RIPE Atlas Anchor to RIPE NCC Service Node
The RIPE Atlas anchors pilot is well on its way with currently 13 anchor nodes deployed at various locations. We have recently invited the next group of RIPE Atlas anchor hosts to actively join the project.
While the first RIPE Atlas anchor nodes have been deployed, we have also been investigating further possibilities to use the RIPE Atlas anchors, through the use of virtualisation technology. The bulk of this work was done by Luigi Corsello as part of his (bachelor) graduation project as an intern at the RIPE NCC. This short article describes the main results of his work. While the full report of the project is mostly useful for internal use at the RIPE NCC, it is available for those interested (see below).
During the project, three main aspects were taken into consideration:
- Time keeping at an accuracy suitable for RIPE Atlas anchors *
- Resource separation under high load conditions
- Manageability aspects in the existing operational context
Above characteristics were compared for three candidate virtualisation technologies: VMware ESXi, OpenVZ and KVM. These virtualisation technologies were investigated using a combination of existing open source benchmarking tools and home-grown (network) load generation, measurement and monitoring tools.
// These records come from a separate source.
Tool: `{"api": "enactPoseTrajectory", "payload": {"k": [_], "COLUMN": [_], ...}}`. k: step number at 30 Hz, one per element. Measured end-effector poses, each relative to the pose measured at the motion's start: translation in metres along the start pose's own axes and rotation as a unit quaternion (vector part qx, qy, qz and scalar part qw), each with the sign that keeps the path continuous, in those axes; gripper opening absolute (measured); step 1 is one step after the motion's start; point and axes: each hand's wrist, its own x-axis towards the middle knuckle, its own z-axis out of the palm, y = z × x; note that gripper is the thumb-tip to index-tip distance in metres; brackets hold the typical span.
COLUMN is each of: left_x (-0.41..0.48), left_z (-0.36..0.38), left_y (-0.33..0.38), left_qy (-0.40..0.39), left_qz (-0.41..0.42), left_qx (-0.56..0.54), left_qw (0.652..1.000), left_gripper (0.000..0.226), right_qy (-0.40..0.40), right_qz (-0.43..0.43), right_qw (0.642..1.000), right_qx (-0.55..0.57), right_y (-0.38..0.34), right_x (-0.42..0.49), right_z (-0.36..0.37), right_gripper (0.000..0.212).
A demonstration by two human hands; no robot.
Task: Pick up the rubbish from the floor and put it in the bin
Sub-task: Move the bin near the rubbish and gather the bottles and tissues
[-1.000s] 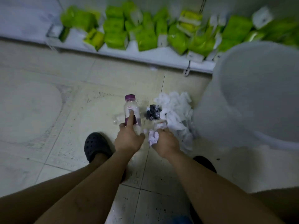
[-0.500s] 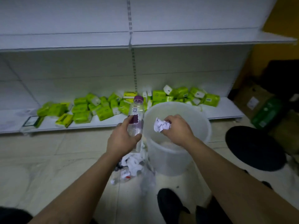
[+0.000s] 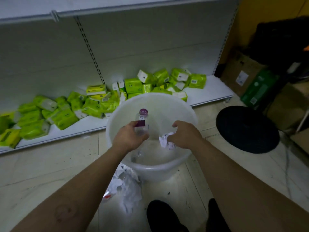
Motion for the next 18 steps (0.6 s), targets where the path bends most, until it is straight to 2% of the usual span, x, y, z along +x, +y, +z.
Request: {"api": "enactPoseTrajectory", "payload": {"k": [3, 6, 9, 12, 15, 18], "left_x": [0.004, -0.006, -0.024, -0.051, -0.081, -0.109], "left_z": [0.006, -0.004, -0.024, -0.046, -0.065, -0.074], "left_y": [-0.008, -0.013, -0.018, -0.029, -0.051, -0.083], "left_qy": [0.003, 0.029, 0.057, 0.097, 0.136, 0.138], "left_qz": [-0.001, 0.026, 0.059, 0.070, 0.047, 0.012], "left_qx": [0.054, 0.104, 0.133, 0.136, 0.102, 0.089], "left_qw": [0.999, 0.994, 0.988, 0.983, 0.984, 0.986], "left_gripper": [0.086, 0.084, 0.077, 0.073, 0.071, 0.070], "right_qy": [-0.031, -0.044, -0.054, -0.029, -0.005, 0.007], "right_qz": [-0.017, -0.032, -0.060, -0.104, -0.150, -0.219], "right_qw": [0.999, 0.997, 0.994, 0.991, 0.986, 0.972], "right_qx": [-0.027, -0.049, -0.070, -0.075, -0.071, -0.086], "right_y": [-0.005, -0.013, -0.028, -0.055, -0.087, -0.118], "right_x": [0.010, 0.011, 0.003, -0.012, -0.037, -0.069], "right_z": [0.006, 0.008, 0.012, 0.020, 0.034, 0.056], "right_gripper": [0.077, 0.084, 0.084, 0.080, 0.074, 0.067]}}
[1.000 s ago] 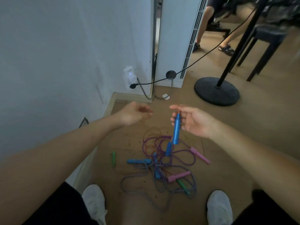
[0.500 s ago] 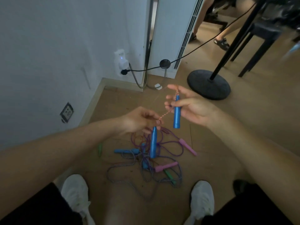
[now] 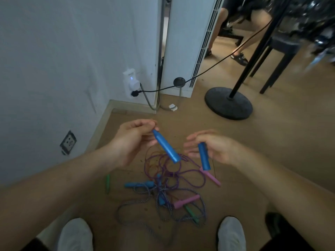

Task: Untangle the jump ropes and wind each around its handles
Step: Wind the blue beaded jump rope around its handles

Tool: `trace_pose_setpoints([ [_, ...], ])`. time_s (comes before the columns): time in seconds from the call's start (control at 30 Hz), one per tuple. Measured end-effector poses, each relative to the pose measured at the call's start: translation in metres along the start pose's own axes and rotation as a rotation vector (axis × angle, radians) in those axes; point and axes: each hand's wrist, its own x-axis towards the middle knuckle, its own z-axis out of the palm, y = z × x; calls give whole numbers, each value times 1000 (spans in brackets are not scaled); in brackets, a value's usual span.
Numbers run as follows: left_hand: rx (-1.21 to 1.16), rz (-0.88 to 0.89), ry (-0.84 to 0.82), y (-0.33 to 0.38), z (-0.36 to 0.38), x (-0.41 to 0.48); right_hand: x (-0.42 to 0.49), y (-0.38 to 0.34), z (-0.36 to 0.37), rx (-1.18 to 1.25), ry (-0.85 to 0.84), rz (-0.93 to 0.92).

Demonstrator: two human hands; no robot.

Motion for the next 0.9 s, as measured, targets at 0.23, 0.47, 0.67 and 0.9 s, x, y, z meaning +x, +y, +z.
trace_pose_setpoints([
  [0.23,199,-9,-56,0,-2,-13,-5,0,7,66,-233,-102],
  [0.47,73,-48,-160,-6,15,-22,-9,8,29,-182,-424,-238],
  [0.67,317,52,-28,-4,13,-15,-14,12,34,-356,-380,-298],
  [0.9,655,149,-133,0,-3,1,-19,3,26,-479,-484,-243],
])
The results of this project showed that:
- Separation of disk I/O, CPU load and memory-utilisation between guest systems on all virtualisation platforms was good and sufficient for the foreseen use cases.
- Separation of network resources was confirmed not to be available ‘natively’ on OpenVZ and KVM, due to the nature of the underlying technologies. Traffic shaping techniques were not investigated due to time constraints for the internship project.
- VMware showed effective separation of network I/O capacity under most testing circumstances (see below a note regarding one exception**)
- Test results on time and clock behaviour confirmed an expected impact of prolonged high network loads on NTP time keeping. Other tested system parameters (disk I/O and CPU load) showed little impact on clock accuracy of the guest systems on both VMware and OpenVZ. Time keeping on VMware and OpenVZ was observed to be generally stable within a 1-2ms bandwidth.
The RIPE NCC evaluated the results of the internship project and has come to the following conclusions:
- Based on results of the resource separation tests, OpenVZ and VMware are both considered good candidates for implementation in the next phase of the pilot.
- Based on manageability aspects and ease of integration in the current configuration and management environment, there is a preference to use OpenVZ.
- Based on the limited capabilities of the VMware host environment and the lack of options to secure access to its host system, VMware is less preferred.
- The test results were inconclusive with regard to time stability on a sub-second timescale. Further work is needed in this area which will be undertaken by the RIPE NCC in the coming months.
Based on the above conclusions, we will continue the RIPE Atlas anchor pilot based on the OpenVZ technology. Previously, we have announced to start deployment of virtualisation on the Atlas anchors during this phase of the pilot. However, since we are still performing some lab tests regarding time stability, the roll out of virtualised anchors will be delayed by a month.
The current planning for the second phase of the pilot includes:
- Roll out of the second group of anchors starting March 2013
- Further in-house testing of time stability on virtualised systems, as well as on 'metal'
- Roll out of virtualised anchors on RIPE Atlas anchor systems in April 2013
The full report of the RIPE Atlas anchors virtualisation internship project can be found here.
See RIPE Atlas Anchors Pilot - Update on Phase One for a detailed roadmap of the RIPE Atlas anchor pilot.
* Note that the goal of the RIPE Atlas Anchors systems is not to replace the fine-grained measurements possible with the RIPE NCC TTM services. Accuracy in the sub-millisecond range was therefore considered out of scope for this work.
**) High memory load and paging rates showed an unexplained impact on network traffic on VMware. Due to time constraints of the internship project, no further investigations have been done to find a root cause.